PROBLEM DETAILS: Line by line, reproduce exactly the beginning of the listing below, ending with the line that contains "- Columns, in" and adding nothing.

DATASET SECTION:
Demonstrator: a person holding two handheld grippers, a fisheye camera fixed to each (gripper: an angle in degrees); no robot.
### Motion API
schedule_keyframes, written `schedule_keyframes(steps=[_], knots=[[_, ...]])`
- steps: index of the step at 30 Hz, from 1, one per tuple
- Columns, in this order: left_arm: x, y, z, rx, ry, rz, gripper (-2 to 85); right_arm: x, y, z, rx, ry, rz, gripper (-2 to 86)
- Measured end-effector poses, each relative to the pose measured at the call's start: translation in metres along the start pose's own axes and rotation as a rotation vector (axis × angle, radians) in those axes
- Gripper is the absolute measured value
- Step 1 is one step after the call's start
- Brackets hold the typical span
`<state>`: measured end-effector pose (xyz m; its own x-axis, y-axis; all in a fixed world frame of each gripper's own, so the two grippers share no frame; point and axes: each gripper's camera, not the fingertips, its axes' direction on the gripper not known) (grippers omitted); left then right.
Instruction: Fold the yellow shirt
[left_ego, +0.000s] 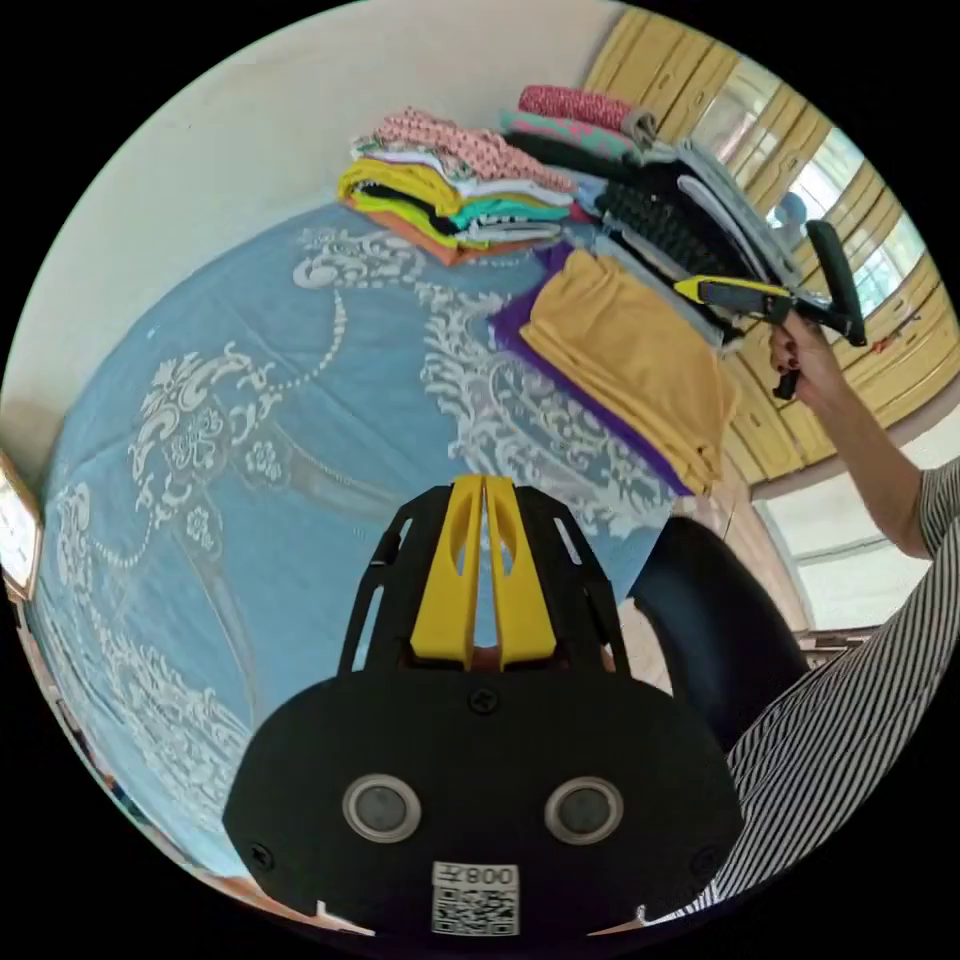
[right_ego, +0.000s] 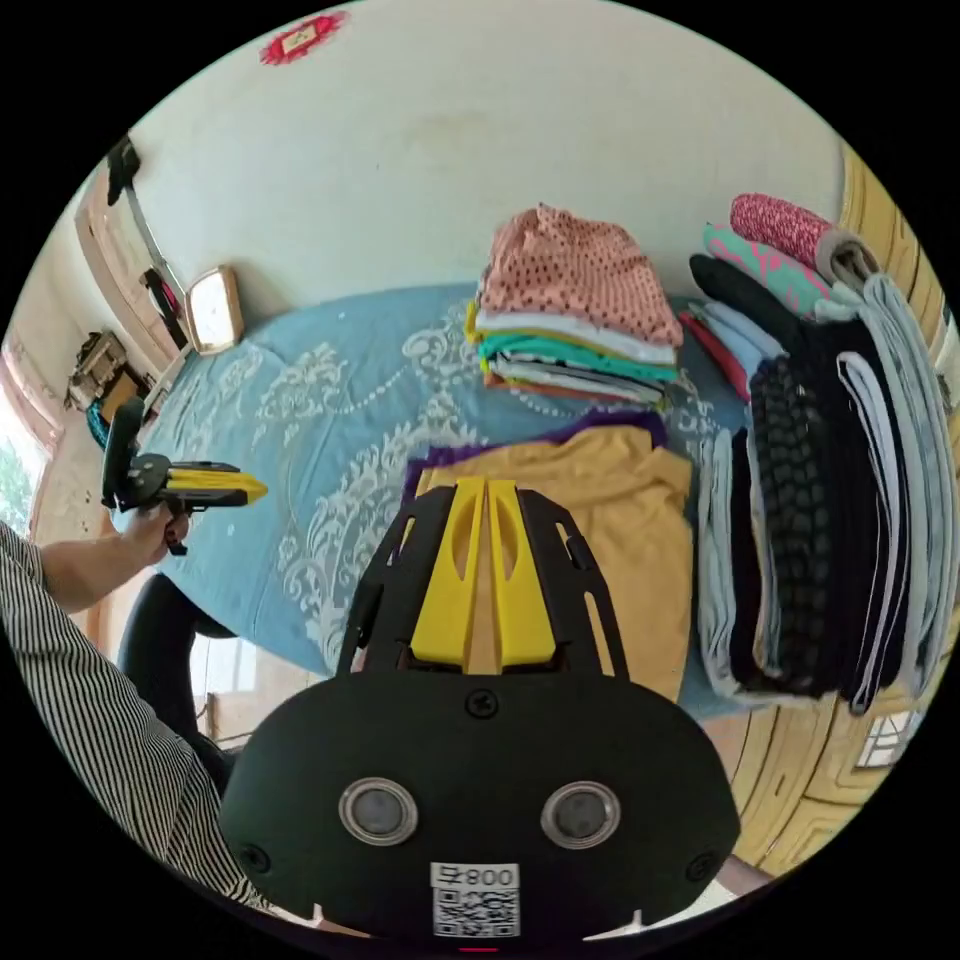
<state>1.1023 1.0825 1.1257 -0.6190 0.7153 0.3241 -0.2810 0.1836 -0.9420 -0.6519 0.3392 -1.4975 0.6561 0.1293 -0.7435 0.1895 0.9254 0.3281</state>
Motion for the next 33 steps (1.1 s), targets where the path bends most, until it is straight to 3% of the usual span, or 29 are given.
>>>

EXERCISE RESPONSE:
Demonstrator: a person holding two handheld grippers, a fisheye camera fixed to each (gripper: an angle in degrees); no robot.
### Motion API
schedule_keyframes, written `schedule_keyframes(steps=[_], knots=[[_, ...]])`
- steps: index of the step at 30 Hz, from 1, one per tuple
- Columns, in this order: left_arm: x, y, z, rx, ry, rz, gripper (-2 to 85); right_arm: x, y, z, rx, ry, rz, gripper (-2 to 86)

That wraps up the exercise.